▶ _WORK REQUEST_:
The answer should be the lines from the one with "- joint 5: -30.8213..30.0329" through the final line of the entries, restated word for word.

TASK INPUTS START

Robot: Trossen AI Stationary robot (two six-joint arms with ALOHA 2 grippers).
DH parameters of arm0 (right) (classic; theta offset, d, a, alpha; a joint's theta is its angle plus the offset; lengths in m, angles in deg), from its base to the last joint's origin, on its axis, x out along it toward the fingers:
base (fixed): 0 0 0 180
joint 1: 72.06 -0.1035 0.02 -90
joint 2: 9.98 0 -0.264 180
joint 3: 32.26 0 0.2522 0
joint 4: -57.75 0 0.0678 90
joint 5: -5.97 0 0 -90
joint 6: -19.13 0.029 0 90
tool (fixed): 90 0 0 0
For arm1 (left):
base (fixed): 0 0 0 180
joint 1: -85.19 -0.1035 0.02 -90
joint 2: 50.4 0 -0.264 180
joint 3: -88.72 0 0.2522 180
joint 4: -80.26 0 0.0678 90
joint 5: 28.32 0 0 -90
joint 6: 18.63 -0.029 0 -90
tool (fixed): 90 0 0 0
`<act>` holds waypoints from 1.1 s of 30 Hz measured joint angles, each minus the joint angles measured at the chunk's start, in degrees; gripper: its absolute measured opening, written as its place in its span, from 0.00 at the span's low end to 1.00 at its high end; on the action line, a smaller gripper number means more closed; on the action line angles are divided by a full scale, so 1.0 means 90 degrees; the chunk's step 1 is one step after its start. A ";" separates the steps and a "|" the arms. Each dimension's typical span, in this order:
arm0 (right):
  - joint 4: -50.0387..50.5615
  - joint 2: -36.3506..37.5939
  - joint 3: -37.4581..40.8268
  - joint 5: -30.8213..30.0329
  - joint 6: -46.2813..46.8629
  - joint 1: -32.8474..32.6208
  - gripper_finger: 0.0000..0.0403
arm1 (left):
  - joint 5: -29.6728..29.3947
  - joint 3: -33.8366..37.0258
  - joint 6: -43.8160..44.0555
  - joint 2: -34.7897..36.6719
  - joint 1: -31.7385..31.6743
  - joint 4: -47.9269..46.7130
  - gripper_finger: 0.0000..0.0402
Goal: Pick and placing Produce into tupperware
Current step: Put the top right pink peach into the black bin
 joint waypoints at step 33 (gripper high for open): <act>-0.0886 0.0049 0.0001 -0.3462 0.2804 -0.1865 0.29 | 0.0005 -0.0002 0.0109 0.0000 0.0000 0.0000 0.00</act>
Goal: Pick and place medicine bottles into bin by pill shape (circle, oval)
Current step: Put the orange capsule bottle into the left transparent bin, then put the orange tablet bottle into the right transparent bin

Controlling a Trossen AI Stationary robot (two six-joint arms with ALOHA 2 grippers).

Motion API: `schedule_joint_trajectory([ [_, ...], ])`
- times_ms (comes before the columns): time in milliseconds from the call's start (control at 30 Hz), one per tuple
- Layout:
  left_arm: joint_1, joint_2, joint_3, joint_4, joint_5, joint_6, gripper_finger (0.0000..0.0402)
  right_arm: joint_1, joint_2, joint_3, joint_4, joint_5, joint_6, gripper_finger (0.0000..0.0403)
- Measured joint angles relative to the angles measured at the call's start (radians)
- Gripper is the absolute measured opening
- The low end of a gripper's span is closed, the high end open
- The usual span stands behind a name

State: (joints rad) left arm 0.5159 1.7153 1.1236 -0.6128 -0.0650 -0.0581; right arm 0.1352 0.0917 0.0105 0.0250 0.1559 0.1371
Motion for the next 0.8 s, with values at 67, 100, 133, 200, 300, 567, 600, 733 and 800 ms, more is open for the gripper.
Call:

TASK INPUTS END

▶ _WRITTEN RESPONSE_:
  - joint 5: -30.8213..30.0329
  - joint 6: -46.2813..46.8629
  - joint 1: -32.8474..32.6208
  - gripper_finger: 0.0000..0.0403
arm1 (left):
  - joint 5: -29.6728..29.3947
  - joint 3: -33.8366..37.0258
  - joint 6: -43.8160..44.0555
  - joint 2: -34.7897..36.6719
  - joint 1: -31.7385..31.6743
  - joint 4: -47.9269..46.7130
  - gripper_finger: 0.0000..0.0402
Goal: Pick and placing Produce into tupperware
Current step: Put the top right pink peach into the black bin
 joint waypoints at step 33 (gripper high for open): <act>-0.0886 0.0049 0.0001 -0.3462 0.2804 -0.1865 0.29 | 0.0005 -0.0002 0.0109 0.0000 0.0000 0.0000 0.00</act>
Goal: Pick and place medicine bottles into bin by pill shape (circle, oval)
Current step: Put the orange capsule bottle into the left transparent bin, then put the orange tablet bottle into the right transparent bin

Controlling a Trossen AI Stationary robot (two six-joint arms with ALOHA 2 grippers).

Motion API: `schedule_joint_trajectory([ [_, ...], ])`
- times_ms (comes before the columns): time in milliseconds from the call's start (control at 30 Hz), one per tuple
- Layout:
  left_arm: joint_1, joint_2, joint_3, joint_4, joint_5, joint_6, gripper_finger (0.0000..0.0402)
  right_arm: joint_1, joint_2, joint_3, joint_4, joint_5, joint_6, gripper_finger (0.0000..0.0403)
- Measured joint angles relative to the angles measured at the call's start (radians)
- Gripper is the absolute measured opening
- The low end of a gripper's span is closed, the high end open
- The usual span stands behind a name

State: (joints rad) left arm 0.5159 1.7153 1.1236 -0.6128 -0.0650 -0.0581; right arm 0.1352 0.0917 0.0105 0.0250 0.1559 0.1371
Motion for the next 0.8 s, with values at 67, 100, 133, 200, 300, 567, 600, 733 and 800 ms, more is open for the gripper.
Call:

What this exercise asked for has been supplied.